Understanding the law will arm issuers to take the next logical step: explaining to shareholders ahead of time what will happen if and when technical problems occur. Lindsay Corp. did it this way: “if we experience a technological failure or other disruption that causes this virtual meeting to end for any reason prior to the completion of the business portion of the meeting, we will adjourn and reconvene automatically at 2:30 PM Central Standard Time on Wednesday, January 8, 2020 via the same website and login credentials.”

Announce the point of no return

It is also important to clarify for shareholders when the meeting has “passed the point of no return” (or, in baseball terms, past the fifth inning). Companies have handled this a variety of ways. Wells Fargo had one of the more detailed explanations, saying that “if a technical disruption occurs that prevents us from continuing the meeting and the polls have been open but the meeting is not adjourned, the polls will be closed immediately.” The company goes on to explain that “votes received prior to the time the polls were closed will be counted. The meeting will not be reconvened, and the results will be announced publicly.” This approach, which was shared by Kraft Heinz Co., may seem harsh, but some issuers find it preferable to reconvening a meeting.
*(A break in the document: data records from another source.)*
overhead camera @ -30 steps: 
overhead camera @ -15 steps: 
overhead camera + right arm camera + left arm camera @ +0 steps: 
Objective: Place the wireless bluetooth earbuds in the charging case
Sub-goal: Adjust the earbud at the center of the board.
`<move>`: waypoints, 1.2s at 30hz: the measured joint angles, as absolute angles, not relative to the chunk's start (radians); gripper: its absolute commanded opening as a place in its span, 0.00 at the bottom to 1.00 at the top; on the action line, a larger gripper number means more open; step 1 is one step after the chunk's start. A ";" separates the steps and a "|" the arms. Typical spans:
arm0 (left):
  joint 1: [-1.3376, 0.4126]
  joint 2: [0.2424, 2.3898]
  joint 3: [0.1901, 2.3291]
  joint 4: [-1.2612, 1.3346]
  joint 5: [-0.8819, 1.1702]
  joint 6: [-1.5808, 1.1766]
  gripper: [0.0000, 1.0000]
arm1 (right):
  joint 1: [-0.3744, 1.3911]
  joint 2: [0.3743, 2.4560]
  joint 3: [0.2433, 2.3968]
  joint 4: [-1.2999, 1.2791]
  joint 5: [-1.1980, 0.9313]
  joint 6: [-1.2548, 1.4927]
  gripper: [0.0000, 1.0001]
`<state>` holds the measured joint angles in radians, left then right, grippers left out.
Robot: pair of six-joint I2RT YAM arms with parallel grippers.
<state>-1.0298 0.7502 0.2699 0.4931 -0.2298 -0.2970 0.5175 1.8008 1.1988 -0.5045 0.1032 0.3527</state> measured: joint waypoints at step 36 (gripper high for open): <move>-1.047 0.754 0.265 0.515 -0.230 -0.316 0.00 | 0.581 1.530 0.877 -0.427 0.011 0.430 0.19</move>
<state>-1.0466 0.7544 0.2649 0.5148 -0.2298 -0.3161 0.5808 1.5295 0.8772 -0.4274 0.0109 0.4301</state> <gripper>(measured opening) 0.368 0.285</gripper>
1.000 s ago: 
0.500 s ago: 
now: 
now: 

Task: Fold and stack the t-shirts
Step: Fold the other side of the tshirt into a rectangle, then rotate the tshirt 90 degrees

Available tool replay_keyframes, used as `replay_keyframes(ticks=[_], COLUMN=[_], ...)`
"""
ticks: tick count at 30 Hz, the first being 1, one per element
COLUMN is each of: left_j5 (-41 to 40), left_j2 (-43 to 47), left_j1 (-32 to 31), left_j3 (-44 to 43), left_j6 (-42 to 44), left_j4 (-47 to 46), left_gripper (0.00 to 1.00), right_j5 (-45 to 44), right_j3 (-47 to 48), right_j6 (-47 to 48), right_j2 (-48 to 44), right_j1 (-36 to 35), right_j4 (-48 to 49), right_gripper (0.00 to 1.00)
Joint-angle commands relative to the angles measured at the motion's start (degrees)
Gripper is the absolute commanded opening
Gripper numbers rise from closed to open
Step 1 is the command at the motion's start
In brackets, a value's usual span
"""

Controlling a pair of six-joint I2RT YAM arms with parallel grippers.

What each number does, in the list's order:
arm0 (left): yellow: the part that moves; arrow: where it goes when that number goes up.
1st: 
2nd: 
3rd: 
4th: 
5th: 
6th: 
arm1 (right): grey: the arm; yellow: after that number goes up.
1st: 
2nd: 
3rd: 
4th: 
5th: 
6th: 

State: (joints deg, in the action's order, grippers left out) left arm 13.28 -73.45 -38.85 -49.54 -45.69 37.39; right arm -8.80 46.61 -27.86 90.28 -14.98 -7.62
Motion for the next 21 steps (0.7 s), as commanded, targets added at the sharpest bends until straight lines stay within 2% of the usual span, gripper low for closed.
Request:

Adjourn the meeting before the Q&A

Smart companies are adjourning their virtual meetings before moving into investor Q&A. That eliminates the chance of a technical glitch during a Q&A obliterating the entire meeting and forcing a do-over. Maxar Technologies, for example, notified shareholders at the outset that it planned “to take care of the formal business of this meeting first, then adjourn the formal portion of the virtual Annual Meeting, but we’ll stay on the line in order to answer any questions which may be posted on this Web portal.”

Don’t forget Reg FD!

There’s no “technical difficulty” exception to Reg FD (which prohibits selective disclosure to shareholders). Companies have to be careful, then, to disclose any information that may have been heard by some, but not all, meeting participants. For example, after having its audio webcast interrupted, TCF Financial Corp. disclosed in an 8-K filing that the meeting “experienced technical difficulties which caused the audio on the webcast to cut out during the Q&A” and detailed the questions along with the company’s responses.